The last day of my visit, we arrange a war zone in the pits, with cardboard silhouettes mounted on long poles. Some silhouettes are roughly the shape of human torsos. Others, smaller, offer a chest-up target only. Painted various colors, the cut-outs are designated friendly and hostile by hue. Shooters must tell at a glance, and hold fire until a legitimate target is in the clear. With the first relay on the 300-yard line, those of us manning the silhouettes raise them briefly at random places. Then we march with them, sometimes crossing friendly and hostile.

“It’s like that over there,” says Ryan. “Not much time to shoot. A high risk of collateral damage.” The exercise reminded me that these riflemen are not primarily sport hunters or target shooters. For some, Barrett’s school is grounding for additional combat. A couple are explosives experts on domestic police teams. One is returning to Iraq as a civilian contractor.

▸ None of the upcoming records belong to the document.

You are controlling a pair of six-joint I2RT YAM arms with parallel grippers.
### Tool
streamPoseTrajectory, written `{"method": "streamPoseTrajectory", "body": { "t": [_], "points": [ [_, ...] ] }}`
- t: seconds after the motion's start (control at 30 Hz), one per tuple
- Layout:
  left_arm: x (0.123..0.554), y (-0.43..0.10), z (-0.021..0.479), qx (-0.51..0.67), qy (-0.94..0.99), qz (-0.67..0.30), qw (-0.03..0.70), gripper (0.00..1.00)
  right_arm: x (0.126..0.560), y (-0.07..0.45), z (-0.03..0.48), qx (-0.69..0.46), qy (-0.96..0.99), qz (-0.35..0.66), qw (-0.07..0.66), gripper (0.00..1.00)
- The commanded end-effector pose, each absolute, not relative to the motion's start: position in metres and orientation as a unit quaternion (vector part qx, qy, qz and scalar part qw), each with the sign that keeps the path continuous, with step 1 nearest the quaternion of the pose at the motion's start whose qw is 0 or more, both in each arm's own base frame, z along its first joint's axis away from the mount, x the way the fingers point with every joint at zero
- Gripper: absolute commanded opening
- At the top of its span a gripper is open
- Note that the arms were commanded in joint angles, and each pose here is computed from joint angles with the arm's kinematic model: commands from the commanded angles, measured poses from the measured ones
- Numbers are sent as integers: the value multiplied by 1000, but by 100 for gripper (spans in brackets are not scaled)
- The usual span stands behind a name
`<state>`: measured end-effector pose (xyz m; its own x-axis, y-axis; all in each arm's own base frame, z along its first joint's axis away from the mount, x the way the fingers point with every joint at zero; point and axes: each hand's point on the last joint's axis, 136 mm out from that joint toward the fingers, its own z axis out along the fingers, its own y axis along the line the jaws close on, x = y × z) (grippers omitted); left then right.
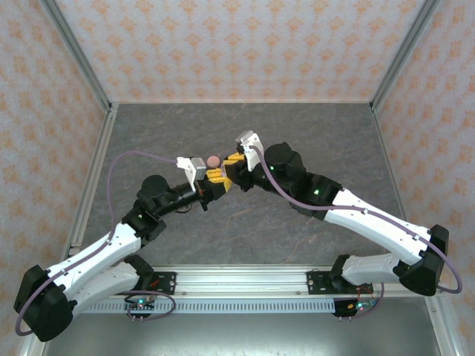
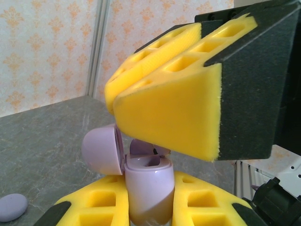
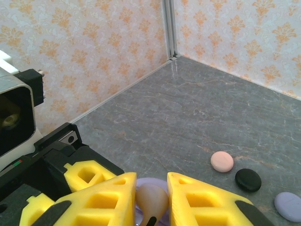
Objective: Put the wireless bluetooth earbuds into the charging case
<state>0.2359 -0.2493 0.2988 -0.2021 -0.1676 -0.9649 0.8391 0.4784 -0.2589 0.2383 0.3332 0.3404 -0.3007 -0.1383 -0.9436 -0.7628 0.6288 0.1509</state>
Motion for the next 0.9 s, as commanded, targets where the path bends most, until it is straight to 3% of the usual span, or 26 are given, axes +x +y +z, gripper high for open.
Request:
{"method": "streamPoseTrajectory", "body": {
  "t": [0.0,0.87],
  "points": [
    [235,-250,331,256,606,-448,605,0,243,332,350,-294,734,301,533,22],
    [240,-250,334,239,611,-456,602,0,247,333,339,-291,740,291,531,22]
  ]
}}
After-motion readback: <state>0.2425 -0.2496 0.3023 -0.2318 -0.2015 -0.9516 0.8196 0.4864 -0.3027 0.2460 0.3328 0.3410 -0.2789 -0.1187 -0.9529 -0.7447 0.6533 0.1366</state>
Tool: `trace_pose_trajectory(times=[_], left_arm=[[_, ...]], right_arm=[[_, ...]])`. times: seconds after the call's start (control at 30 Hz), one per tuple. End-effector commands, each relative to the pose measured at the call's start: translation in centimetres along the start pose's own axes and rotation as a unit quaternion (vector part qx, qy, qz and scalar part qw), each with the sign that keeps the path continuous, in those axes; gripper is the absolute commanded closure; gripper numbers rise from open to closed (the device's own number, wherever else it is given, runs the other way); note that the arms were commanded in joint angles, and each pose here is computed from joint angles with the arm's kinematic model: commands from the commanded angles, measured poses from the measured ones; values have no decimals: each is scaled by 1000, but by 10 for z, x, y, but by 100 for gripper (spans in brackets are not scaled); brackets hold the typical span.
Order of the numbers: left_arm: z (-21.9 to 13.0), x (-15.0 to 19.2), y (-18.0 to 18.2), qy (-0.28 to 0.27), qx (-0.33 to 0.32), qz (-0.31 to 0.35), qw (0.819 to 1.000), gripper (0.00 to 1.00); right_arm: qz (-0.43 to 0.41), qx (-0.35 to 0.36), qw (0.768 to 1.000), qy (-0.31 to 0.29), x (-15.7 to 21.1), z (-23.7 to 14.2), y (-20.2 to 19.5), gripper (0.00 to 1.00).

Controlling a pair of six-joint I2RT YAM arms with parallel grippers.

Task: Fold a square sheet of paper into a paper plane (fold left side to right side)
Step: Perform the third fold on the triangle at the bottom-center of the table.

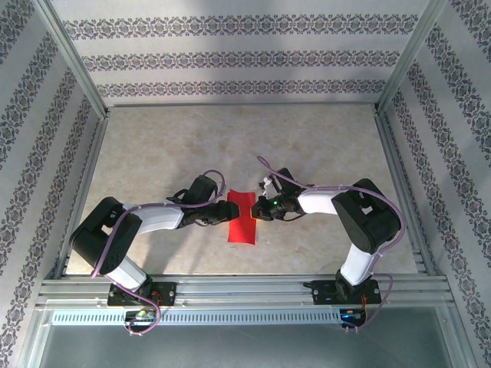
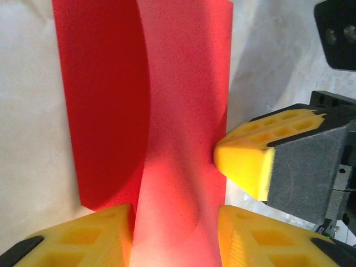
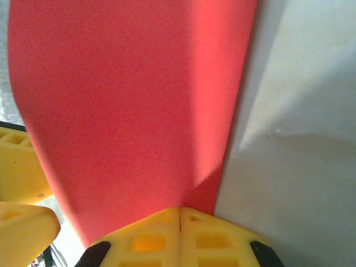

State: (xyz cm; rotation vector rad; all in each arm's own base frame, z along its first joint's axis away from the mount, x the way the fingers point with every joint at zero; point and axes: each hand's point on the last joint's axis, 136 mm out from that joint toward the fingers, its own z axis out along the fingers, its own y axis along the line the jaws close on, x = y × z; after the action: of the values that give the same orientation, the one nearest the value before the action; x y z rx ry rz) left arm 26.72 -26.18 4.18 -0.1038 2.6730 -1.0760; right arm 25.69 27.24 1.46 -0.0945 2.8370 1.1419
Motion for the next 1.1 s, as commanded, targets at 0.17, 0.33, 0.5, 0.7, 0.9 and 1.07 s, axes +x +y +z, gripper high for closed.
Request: trace_pose_trajectory(times=[0.17,0.33,0.5,0.7,0.9,1.07], left_arm=[[-4,-15,-13,-14,18,16,1000,52],[-2,-20,-9,-9,18,18,1000,51],[0,-23,-5,-3,17,16,1000,55],[1,-17,4,0,5,4,1000,67],[-3,-14,9,-2,-7,2,1000,88],[-8,-14,6,-6,-5,-6,1000,99]], right_arm=[[13,45,999,23,14,8,-26,100],[12,45,999,24,14,8,-26,100],[12,45,999,24,14,8,-25,100],[9,44,999,20,12,7,-24,100],[-4,39,999,9,5,2,-17,100],[-31,25,999,-17,-7,-11,1,88]])
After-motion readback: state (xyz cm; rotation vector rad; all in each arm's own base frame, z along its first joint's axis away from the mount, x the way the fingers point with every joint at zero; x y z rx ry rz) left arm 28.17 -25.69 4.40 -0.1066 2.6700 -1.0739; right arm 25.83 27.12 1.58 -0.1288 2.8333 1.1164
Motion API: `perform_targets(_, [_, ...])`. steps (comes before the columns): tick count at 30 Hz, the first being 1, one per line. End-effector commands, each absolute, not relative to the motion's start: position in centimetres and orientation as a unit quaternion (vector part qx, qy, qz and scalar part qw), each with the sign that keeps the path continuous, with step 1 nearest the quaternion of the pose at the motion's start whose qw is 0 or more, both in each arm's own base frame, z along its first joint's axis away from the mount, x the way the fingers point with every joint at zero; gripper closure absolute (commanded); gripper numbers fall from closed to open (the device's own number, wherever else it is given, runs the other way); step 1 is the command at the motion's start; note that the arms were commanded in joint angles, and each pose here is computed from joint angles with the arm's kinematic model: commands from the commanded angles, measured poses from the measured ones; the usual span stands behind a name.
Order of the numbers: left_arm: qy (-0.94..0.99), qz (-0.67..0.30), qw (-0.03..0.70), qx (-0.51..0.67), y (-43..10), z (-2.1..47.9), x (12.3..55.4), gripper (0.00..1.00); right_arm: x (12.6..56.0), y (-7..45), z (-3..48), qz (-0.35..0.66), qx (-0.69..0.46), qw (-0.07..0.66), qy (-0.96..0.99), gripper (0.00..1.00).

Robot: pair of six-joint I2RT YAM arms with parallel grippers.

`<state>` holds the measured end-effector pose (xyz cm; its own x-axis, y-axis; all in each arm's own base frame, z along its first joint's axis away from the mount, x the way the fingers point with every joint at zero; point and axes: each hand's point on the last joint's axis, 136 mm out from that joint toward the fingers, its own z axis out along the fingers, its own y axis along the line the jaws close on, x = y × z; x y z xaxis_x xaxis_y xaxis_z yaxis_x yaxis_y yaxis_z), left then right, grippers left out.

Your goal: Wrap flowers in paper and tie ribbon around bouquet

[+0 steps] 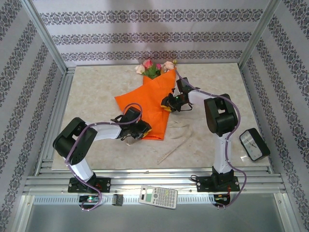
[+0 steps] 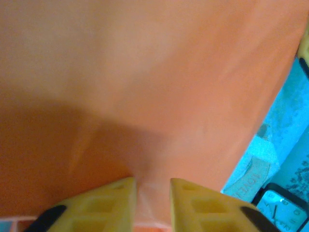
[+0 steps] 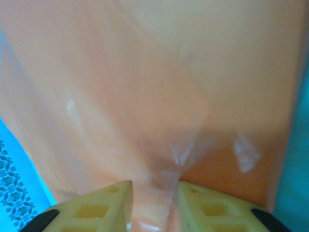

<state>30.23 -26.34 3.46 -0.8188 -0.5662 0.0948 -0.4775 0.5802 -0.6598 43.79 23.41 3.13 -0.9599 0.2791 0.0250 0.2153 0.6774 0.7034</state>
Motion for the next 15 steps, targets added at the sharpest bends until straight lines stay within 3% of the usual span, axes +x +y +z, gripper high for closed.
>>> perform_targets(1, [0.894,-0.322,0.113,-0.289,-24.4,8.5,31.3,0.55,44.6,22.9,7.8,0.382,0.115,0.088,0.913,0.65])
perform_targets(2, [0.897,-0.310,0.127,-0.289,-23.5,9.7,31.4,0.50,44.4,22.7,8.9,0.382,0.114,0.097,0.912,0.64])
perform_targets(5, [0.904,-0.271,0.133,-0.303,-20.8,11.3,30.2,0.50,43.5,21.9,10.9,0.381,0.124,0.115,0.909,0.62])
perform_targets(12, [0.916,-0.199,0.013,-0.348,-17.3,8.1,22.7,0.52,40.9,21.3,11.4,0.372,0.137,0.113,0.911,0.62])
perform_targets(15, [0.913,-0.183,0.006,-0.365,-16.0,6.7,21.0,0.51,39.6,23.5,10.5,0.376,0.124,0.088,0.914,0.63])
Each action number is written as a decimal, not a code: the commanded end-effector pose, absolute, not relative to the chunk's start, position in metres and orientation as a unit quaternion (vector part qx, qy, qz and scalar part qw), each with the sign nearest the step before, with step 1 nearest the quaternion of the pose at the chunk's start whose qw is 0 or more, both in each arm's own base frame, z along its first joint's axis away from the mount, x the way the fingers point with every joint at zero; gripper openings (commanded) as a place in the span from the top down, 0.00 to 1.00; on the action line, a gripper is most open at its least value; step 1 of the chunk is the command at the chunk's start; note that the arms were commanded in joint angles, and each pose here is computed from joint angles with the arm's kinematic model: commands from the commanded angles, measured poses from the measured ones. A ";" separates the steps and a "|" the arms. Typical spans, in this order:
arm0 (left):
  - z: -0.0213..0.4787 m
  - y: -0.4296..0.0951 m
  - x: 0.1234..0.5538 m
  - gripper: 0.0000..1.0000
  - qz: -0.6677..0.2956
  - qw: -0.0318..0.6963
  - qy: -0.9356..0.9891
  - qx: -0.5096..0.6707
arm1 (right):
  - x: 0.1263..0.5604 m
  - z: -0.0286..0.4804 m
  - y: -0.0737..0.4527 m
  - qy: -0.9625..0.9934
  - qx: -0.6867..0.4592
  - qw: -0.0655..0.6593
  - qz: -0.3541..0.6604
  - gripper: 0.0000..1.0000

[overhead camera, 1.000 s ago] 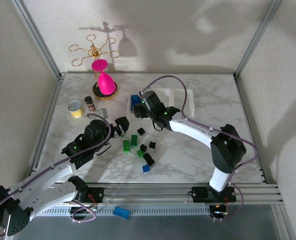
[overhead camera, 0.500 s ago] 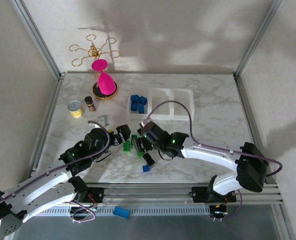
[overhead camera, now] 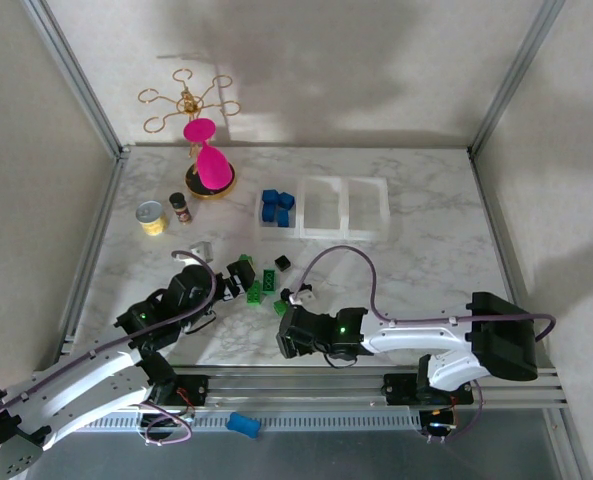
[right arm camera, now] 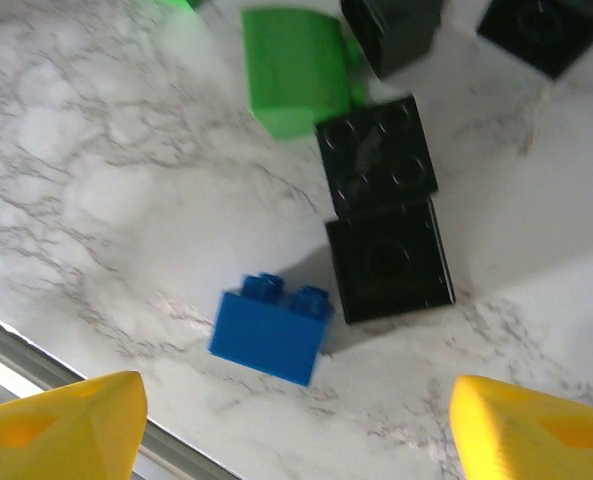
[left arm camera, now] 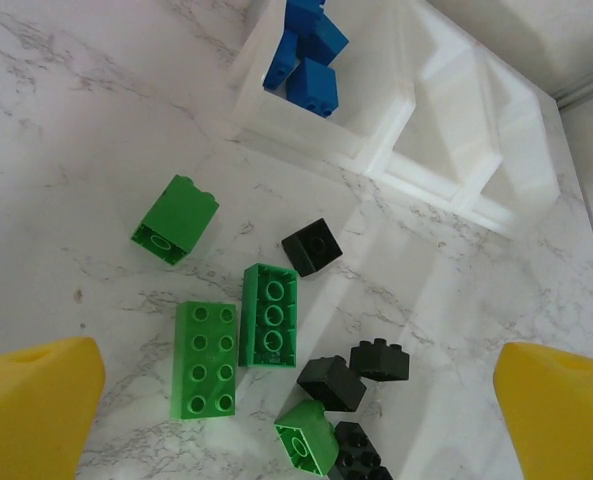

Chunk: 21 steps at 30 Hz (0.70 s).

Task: Sort the legos into containers by color
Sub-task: Pick up the lego from the bottom-center of the table.

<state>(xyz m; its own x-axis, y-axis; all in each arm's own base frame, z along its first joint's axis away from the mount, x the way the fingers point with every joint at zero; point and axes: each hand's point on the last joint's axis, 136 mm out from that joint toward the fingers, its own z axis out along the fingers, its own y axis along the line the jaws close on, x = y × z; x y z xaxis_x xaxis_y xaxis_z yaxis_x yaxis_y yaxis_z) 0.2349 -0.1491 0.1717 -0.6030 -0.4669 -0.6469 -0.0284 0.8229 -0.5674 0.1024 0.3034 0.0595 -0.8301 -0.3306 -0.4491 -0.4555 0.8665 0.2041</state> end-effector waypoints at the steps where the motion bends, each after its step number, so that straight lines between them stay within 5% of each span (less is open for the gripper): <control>1: 0.161 -0.141 0.234 0.00 -0.240 0.421 0.861 -0.154 | 0.097 0.048 0.299 0.954 -0.178 0.192 0.146 0.24; 21: 0.164 -0.133 0.233 0.00 -0.235 0.434 0.853 -0.167 | 0.106 0.040 0.334 0.947 -0.197 0.205 0.148 0.34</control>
<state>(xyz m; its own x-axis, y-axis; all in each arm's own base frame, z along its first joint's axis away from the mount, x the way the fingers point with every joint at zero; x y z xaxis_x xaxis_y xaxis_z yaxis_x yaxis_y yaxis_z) 0.2351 -0.1405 0.1700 -0.5766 -0.4834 -0.6587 -0.0507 0.8258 -0.5617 0.1040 0.3229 0.0332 -0.8526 -0.3155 -0.4165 -0.4220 0.8859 0.1928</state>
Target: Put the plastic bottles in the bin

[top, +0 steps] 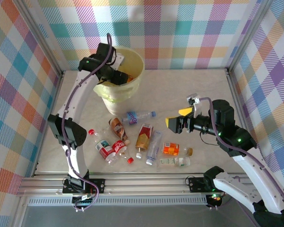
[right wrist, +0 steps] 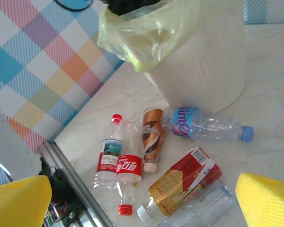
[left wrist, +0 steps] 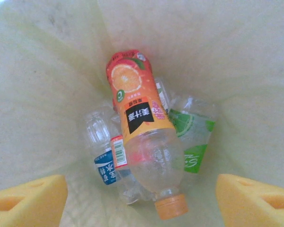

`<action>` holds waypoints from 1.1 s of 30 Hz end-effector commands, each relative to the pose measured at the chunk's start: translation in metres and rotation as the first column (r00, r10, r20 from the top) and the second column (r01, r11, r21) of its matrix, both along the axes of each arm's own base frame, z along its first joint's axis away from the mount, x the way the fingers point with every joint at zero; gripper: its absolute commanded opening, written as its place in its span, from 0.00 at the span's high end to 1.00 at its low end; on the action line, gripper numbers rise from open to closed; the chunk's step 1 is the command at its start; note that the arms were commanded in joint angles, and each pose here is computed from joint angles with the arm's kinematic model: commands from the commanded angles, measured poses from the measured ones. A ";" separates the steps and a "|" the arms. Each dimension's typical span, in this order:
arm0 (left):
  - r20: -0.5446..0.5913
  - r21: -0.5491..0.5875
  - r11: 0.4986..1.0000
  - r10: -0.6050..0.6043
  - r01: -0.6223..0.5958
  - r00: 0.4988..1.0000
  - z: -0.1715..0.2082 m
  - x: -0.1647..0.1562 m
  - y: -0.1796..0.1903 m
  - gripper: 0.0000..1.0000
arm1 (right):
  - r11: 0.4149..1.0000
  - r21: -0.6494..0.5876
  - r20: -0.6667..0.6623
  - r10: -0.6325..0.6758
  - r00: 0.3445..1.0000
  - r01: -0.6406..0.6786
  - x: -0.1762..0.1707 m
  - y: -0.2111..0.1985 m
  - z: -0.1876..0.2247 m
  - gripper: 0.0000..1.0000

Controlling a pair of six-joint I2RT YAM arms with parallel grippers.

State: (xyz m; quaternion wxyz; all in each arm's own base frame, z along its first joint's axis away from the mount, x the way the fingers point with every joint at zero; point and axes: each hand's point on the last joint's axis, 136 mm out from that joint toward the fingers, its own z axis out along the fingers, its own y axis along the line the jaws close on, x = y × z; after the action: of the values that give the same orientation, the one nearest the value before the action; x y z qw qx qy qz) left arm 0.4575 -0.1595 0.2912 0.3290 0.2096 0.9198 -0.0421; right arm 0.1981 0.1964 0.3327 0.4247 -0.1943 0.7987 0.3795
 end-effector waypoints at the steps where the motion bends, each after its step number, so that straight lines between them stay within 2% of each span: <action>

A tight schedule denies me the last day of tactical shooting with the Barrett M82. Pity. “We’ll be firing at distances of up to 1,700 yards,” Jon says. “That’s about as far as we can correct for elevation on a Mark IV when the scope base has 27 minutes of gain. The targets will be randomly placed in hilly terrain; some will be hard to see. Shooters will have to range them, determine atmospheric conditions with Kestrel instruments and make appropriate adjustments in their hold or scope settings.”

Packing up as the other shooters dismantle their 82s for cleaning, I feel a bit out of place. These are warriors, with experience in hostile environments and the prospect of using their big rifles against men who want them dead. Barrett’s Tactical Long Range Class is tailored to them. Perhaps someday I’ll attend its civilian counterpart. Right now I’ll drive north while the soldiers prepare for the final day’s event. The practice, and the Barrett .50s, might one day save them.